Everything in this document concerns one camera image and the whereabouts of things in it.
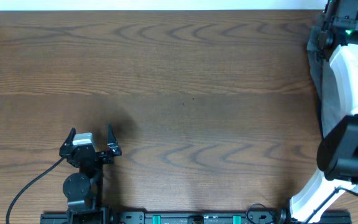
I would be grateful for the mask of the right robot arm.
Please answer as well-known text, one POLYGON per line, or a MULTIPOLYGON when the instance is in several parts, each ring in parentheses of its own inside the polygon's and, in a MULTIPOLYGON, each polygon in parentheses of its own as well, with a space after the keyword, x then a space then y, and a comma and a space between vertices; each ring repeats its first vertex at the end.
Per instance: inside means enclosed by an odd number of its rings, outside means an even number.
POLYGON ((316 171, 275 222, 350 223, 347 212, 329 208, 344 193, 358 197, 358 1, 329 0, 307 52, 323 138, 316 171))

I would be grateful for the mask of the grey shorts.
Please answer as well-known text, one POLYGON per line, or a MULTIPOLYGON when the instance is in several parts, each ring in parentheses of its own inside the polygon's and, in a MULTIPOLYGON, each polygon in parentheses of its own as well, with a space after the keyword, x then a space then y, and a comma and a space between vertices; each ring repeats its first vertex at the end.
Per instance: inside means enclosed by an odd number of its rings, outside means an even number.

--- --- ---

Exercise description:
For every entry above, write it out exactly and remove any image.

Result of this exercise:
Everything in this document concerns one camera image and the whereabouts of things in it.
I would be grateful for the mask of the right robot arm.
Please answer as well-known text, one POLYGON per line, or a MULTIPOLYGON when the instance is in several parts, each ring in parentheses of its own inside the polygon's and, in a MULTIPOLYGON, each polygon in parentheses of its own as well, with a space after the keyword, x then a space then y, and a comma and a space between vertices; each ring repeats its first vertex at the end.
Per instance: inside means enclosed by an odd number of its rings, outside means an even number.
POLYGON ((316 171, 275 222, 350 223, 347 212, 329 208, 344 193, 358 197, 358 1, 329 0, 307 52, 323 138, 316 171))

I would be grateful for the mask of the grey shorts.
Please answer as well-known text, one POLYGON per line, or a MULTIPOLYGON when the instance is in several parts, each ring in parentheses of its own inside the polygon's and, in a MULTIPOLYGON, each polygon in parentheses of its own as well, with a space after the keyword, x then a space then y, and a comma and a space between vertices; each ring repeats its first vertex at the end.
Per instance: inside means enclosed by an odd number of its rings, outside means an even number.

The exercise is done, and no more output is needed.